Oleh : Ahmad Khozinudin
Sastrawan politik
Baik pelapor, Presiden, kubu Pro Presiden maupun yang kontra, sebenarnya semua sama-sama meyakini bahwa tindakan melaporkan Presiden yang melakukan pelanggaran protokol kesehatan tidak mungkin diproses secara hukum. Jangankan hanya soal pelanggaran protokol kesehatan, Presiden korupsi pun KPK tidak akan bisa memprosesnya.
Sebab, Presiden tidak bisa diproses secara hukum. Presiden hanya bisa diproses secara politik, baik melalui DPR yang berujung ke MK atau proses politik jalanan yang memaksa Presiden mengundurkan diri.
Di DPR, proses politiknya adalah melakukan pemakzulan dengan mengaktifkan pasal 7A UUD 45. Di jalanan, ada proses tekanan publik yang memaksa Presiden mengundurkan diri. Tidak ada mekanisme kontrol untuk menghukum seorang Presiden, kecuali melalui dua jalan ini.
Hanya saja, pelaporan terhadap Presiden meskipun tidak diterima polisi, adalah suatu proses yang secara pasti mendelegitimasi Presiden yang jika hal ini bertumpuk, pada suatu ketika akan berakhir dengan gerakan rakyat yang menuntut dan memaksa Presiden mengundurkan diri. Delegitimasi inilah, yang menjadi tujuan pihak yang kontra Jokowi juga yang mengkhawatirkan pihak yang pro Jokowi. Bukan proses hukumnya.
Karena itu, meskipun kubu rezim Jokowi yakin se yakin yakinnya laporan polisi terhadap Jokowi tak mungkin diproses karena semua kendali kekuasaan dan aparat penegak hukum ada ditangan Presiden, tetapi mereka sangat khawatir dan ketakutan adanya delegitimasi kekuasaan Presiden yang jika terus menumpuk akan berujung tragedi. Menolak laporan yang mengadukan presiden satu sisi menyelamatkan presiden. Sisi yang lain, tindakan ini menumpuk delegitimasi yang suatu saat pada puncaknya akan meledak dan menyebabkan gerakan politik sosial yang tidak dapat dikontrol Presiden.
Gerakan pemakzulan melalui pengaktifan pasal 7A UUD 45, bisa dipastikan mudah dikebiri. Sebab, semua partai ada dibawah kendali Presiden. Tetapi gerakan rakyat? Tidak bisa dibendung, atau dikendalikan. Kezaliman yang bertumpuk, pada suatu ketika akan menjadi tsunami politik yang dapat menghempaskan kekuasaan Presiden.

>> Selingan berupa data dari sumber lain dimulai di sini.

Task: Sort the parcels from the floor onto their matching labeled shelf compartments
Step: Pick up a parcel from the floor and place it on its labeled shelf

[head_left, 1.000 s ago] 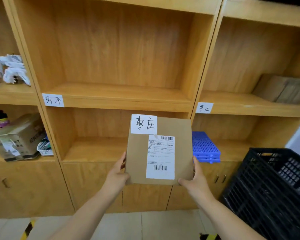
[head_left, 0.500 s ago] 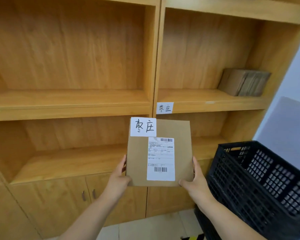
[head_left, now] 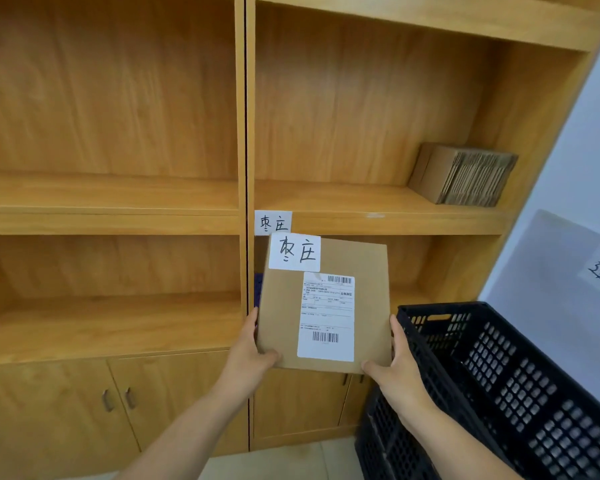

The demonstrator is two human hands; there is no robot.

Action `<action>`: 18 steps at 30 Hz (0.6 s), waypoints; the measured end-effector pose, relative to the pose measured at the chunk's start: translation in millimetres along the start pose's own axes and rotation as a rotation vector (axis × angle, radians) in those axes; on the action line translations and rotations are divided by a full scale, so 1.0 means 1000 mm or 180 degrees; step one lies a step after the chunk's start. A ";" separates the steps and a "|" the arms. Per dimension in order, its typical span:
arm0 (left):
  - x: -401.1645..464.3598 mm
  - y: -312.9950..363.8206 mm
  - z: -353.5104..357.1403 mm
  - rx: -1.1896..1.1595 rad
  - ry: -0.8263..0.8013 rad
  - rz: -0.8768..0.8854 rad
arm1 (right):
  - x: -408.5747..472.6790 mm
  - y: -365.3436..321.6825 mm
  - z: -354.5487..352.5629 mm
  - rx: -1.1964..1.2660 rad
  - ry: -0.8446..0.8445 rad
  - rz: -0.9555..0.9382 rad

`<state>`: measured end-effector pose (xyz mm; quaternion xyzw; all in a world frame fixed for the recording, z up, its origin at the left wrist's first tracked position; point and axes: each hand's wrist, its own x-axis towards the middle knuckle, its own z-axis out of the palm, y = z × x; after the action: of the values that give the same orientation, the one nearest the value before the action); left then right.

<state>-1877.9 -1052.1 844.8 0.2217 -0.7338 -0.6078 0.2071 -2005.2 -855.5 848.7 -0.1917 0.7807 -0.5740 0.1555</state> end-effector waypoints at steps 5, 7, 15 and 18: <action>0.042 0.011 0.009 0.0529 0.0067 0.0176 | 0.038 -0.012 -0.010 0.0061 0.0044 -0.0164; 0.061 0.015 0.010 0.0542 0.0100 0.0256 | 0.058 -0.019 -0.011 0.0058 0.0055 -0.0245; 0.139 0.063 0.007 0.1219 0.0462 0.0992 | 0.147 -0.076 -0.016 -0.0140 0.0180 -0.0730; 0.175 0.079 0.003 0.1500 0.0484 0.1131 | 0.181 -0.096 -0.018 -0.0151 0.0278 -0.0871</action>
<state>-2028.0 -1137.9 928.5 0.1767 -0.8643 -0.3567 0.3074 -2160.4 -953.0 941.8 -0.2749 0.7666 -0.5791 0.0370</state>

Saya kira, dalam aspek isu 'delegitimasi' inilah, kedua kubu baik yang pro maupun yang kontra, sedang berada dalam ikhtiar perjuangannya. Pada titik tertentu, benturan ini akan menghasilkan ledakan dahsyat, persis seperti ledakan gerakan rakyat yang memaksa Soeharto mengundurkan diri.

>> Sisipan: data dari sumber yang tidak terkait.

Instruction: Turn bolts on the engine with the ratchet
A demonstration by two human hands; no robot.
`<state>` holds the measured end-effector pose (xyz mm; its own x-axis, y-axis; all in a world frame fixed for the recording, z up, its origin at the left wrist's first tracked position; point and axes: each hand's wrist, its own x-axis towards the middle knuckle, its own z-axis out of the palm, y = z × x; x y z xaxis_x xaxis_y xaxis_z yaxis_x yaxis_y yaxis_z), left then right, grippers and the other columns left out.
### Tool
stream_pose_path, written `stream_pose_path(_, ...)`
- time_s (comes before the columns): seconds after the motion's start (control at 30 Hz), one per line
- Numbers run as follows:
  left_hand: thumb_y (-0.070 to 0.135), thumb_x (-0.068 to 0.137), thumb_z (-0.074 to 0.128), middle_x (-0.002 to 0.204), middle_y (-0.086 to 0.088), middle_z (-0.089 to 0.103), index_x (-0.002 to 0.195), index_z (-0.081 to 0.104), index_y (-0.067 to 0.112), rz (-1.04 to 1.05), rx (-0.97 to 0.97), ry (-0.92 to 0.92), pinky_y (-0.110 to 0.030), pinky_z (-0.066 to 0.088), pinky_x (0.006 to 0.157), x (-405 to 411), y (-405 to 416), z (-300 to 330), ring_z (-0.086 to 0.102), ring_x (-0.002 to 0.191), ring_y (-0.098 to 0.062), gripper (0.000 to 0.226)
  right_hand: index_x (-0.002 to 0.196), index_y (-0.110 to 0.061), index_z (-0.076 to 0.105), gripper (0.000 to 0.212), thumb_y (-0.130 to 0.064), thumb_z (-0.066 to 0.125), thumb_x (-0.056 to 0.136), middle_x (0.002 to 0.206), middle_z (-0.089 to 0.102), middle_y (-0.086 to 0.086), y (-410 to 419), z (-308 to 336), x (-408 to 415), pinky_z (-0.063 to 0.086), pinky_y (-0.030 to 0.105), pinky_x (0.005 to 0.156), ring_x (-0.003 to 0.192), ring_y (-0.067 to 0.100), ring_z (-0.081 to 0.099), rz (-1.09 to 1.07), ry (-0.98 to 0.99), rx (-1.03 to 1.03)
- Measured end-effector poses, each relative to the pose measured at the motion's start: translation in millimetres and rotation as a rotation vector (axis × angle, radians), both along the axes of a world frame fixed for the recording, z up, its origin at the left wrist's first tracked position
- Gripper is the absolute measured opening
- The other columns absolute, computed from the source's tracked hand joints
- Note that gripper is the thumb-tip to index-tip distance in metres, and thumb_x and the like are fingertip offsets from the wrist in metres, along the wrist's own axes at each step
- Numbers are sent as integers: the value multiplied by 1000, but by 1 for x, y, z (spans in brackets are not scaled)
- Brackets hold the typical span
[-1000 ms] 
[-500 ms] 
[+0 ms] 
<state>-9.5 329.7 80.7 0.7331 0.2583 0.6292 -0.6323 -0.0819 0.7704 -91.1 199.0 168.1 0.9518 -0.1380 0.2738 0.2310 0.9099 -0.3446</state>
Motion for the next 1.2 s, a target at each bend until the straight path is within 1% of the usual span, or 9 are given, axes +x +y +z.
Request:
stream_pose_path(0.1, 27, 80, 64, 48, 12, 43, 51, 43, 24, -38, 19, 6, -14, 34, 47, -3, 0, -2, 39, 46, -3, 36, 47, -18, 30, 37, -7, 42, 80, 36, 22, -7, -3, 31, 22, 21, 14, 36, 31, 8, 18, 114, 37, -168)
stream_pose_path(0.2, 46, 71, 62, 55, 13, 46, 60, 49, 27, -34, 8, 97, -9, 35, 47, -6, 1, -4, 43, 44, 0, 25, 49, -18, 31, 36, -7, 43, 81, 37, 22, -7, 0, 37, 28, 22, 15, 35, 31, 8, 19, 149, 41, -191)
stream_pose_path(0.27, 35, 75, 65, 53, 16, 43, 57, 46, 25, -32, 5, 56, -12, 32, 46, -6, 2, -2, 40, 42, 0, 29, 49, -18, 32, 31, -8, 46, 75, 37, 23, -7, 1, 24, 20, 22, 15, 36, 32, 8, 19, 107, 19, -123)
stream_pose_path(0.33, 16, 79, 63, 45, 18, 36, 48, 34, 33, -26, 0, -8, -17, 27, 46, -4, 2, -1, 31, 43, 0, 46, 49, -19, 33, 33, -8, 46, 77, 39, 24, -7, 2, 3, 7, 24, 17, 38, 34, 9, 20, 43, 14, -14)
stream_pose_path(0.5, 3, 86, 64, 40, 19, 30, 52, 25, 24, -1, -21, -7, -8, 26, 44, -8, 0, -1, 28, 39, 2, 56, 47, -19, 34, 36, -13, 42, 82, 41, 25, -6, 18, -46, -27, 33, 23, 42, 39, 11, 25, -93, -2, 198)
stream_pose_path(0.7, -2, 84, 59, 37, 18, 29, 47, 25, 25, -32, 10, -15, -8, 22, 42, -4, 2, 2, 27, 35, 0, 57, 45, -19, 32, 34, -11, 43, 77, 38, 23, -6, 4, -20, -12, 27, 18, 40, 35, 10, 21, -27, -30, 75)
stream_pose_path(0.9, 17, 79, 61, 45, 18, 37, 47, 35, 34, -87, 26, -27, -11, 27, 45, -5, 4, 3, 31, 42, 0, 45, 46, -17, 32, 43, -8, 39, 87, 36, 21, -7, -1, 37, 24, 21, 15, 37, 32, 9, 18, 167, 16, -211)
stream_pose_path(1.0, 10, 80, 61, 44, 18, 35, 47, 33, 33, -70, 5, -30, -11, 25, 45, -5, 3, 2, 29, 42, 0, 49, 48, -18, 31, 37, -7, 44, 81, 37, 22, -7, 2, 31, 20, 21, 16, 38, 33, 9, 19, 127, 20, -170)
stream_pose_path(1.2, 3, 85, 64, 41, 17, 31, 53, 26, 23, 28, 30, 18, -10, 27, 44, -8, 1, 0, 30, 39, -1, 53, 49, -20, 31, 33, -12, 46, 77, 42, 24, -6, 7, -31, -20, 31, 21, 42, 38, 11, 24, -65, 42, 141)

Gerakan ini, lebih ada pada kendali otoritas rakyat ketimbang gerakan parlemen yang telah dikhianati partai politik. Gerakan ini, lebih menjanjikan hasil ketimbang menyampaikan aspirasi melalui Dewan Pengkhianat Rakyat.

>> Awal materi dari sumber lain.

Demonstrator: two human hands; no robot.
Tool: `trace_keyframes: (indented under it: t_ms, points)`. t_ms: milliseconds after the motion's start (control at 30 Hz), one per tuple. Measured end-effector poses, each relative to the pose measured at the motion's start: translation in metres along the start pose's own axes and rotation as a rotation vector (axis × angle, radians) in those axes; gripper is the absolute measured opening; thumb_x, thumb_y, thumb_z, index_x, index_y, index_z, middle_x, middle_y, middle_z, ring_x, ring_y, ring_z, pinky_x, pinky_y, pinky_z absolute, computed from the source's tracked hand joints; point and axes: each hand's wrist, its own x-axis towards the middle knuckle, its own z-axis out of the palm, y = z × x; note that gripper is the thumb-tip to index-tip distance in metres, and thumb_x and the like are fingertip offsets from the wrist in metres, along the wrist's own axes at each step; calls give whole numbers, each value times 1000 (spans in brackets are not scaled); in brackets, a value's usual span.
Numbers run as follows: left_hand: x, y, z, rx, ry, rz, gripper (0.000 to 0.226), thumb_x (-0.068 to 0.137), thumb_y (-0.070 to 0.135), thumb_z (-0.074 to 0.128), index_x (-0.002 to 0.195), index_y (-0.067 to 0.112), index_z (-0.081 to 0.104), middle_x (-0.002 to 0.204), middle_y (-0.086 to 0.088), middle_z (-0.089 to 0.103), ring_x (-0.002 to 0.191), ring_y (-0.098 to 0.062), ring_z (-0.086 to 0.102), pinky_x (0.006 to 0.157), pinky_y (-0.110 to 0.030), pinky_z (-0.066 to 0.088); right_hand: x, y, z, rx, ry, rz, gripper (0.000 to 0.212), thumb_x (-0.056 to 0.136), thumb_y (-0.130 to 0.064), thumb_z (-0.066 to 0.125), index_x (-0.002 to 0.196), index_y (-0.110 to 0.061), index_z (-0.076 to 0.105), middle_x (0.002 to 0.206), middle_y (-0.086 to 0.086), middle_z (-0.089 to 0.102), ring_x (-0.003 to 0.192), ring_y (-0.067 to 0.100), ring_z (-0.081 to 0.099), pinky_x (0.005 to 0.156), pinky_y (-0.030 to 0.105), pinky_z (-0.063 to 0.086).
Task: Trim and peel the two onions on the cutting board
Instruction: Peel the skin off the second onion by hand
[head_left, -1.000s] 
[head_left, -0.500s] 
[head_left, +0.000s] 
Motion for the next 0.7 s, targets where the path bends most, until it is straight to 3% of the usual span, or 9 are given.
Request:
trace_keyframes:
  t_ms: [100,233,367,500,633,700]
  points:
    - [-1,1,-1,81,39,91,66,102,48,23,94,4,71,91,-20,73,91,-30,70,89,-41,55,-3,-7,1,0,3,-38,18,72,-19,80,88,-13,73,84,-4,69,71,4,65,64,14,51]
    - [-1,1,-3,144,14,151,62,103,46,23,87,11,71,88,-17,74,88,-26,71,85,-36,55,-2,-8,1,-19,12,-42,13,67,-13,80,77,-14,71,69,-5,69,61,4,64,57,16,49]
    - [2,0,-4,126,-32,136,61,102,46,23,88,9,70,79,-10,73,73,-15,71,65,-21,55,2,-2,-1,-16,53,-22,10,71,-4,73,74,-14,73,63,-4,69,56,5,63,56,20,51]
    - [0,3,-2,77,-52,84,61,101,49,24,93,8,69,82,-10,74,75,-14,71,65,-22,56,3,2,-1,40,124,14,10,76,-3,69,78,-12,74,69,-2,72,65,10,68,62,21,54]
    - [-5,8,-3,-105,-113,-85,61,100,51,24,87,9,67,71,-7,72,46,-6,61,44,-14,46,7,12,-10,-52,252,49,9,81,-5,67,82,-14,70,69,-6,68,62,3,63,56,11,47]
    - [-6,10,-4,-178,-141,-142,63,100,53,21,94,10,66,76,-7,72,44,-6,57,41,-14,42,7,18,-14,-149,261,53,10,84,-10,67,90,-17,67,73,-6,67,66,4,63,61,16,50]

Saat ini, pengumpulan kekuatan delegitimasi ini sedang mengalami konsolidasi alamiah. Setiap peristiwa yang kontra keadilan, seperti pelanggaran protokol kesehatan oleh Presiden, dijadikan momentum untuk mengkapitalisasi kekuatan gerakan.
Seluruh mata dan telinga rakyat, mengawasi gerak gerik penguasa. Legalisasi miras, selain menguatkan delegitimasi juga dapat memicu sentimen keislaman untuk bergerak lebih masif guna menyelamatkan bangsa ini dari kemaksiatan yang merajalela.
Sampai kapan? Sampai waktu yang telah ditetapkan, tidak cepat tidak juga terlambat. Semua kekuasaan yang zalim, pasti akan jatuh karena kedzalimannya. [].